进厂打工这些年,身边同事知道我是苗族,大多一脸难以置信。
开口第一句永远都是:“听说你们苗家都会养蛊,你会不会?有没有亲眼见过?”
我大多只是打个哈哈,随口敷衍过去。
每次都被问得哭笑不得。

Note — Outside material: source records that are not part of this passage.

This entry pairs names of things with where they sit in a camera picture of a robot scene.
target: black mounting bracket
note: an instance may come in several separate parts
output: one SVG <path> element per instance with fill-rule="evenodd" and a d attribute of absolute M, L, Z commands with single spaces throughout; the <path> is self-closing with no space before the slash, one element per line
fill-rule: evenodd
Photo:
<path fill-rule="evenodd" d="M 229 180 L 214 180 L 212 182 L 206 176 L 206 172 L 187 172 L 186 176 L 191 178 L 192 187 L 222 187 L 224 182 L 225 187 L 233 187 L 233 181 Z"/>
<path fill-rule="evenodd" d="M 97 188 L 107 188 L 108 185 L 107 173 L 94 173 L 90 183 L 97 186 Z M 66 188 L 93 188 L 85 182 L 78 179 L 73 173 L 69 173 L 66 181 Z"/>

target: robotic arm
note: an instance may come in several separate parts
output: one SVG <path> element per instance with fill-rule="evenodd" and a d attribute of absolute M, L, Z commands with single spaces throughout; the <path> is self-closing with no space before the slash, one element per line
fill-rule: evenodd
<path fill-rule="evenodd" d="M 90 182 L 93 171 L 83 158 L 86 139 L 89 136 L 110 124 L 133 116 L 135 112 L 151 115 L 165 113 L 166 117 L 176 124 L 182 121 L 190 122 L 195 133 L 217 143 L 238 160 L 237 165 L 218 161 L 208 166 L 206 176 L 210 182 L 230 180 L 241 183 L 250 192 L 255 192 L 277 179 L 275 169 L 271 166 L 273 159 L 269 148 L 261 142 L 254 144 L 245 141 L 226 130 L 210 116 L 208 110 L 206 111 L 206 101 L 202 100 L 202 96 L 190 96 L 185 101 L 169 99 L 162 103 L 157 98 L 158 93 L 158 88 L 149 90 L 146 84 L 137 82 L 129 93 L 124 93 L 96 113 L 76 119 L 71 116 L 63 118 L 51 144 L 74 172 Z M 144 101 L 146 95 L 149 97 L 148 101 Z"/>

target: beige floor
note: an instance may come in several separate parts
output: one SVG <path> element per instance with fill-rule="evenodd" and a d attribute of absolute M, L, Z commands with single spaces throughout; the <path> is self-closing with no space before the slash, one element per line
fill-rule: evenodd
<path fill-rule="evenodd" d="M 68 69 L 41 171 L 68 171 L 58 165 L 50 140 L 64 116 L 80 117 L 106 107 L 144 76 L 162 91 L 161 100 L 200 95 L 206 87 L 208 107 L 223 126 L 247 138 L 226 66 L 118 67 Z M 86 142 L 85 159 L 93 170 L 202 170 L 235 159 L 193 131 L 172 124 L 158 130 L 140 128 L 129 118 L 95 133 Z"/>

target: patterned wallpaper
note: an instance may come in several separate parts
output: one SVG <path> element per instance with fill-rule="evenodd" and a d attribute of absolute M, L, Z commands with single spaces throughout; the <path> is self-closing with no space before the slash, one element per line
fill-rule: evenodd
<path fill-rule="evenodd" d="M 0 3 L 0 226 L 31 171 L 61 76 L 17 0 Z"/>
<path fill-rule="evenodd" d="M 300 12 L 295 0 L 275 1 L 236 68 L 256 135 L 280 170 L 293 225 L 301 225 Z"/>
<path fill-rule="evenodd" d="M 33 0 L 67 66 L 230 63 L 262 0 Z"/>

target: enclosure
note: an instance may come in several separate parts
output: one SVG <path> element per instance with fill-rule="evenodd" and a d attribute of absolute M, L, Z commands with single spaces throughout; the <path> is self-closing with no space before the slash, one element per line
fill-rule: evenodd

在我眼里,蛊和鬼神之说一样:说有,我从没见过;说没有,民间又代代相传,仿佛一直隐在山野角落里。
但我始终觉得,这类神神鬼鬼的奇闻异事,不管真假虚实,都该心存敬畏,敬而远之。
我们当地,也有一类被外人称作“草鬼婆”的人,却和网上渲染的完全不一样。
网络把草鬼婆描绘得阴森可怖,仿佛专以害人作祟为生。
可人性本就复杂,从来不能凭一己偏见随意揣度定义。
我见过的这类老人家,和寻常乡里妇人没两样,一样吃饭过日子,一样下地劳作,就是普普通通的农村大娘。
说白了,只是学了几分古老祈禳本事、些许乡土把式。和道士做法、萨满跳神本质相近,无非是帮乡人安神祈福,求个心安顺遂。
事后也从不明码标价索要报酬,全凭主家随心给香火钱,大多是三块六、六块六、十六块六这类吉利数。除此之外,主家只管一顿家常饭食就行。
换位思考也情理之中。人家放下自家农活,专程上门帮你消灾祈福,总不可能白白跑腿消遣。
我一直想不通,同样是替人消灾祈福的行当,偏偏苗山的这类妇人,要被污名抹黑得这般不堪。
顺带说一句,我们本地从来不叫草鬼婆,正经称呼是白马仙,开坛祈福作法,叫作跳白马。
所谓草鬼婆,只是世人对那些心术不正、蓄意害人的白马仙的蔑称,就像我们把品行败坏的道士称作妖道,是一个道理。
没必要见谁家摆个神龛、逢节烧香,就觉得阴森诡异。寻常人家逢年过节,谁不烧香祈福、敬奉先祖?
害人之心不可有,防人之心不可无,但也不必过分多虑、杯弓蛇影。
杯子的影子终究不是真蛇,山间草木终究不是伏兵。
我始终相信,绝大多数普通人,只求安稳度日、本分过日子。
老话讲,人不犯我,我不犯人。祸从口出,病从口入。管住嘴,守好心,做好分内事,就足矣。
要记住,世间从来没有无缘无故的爱,也没有无缘无故的恨。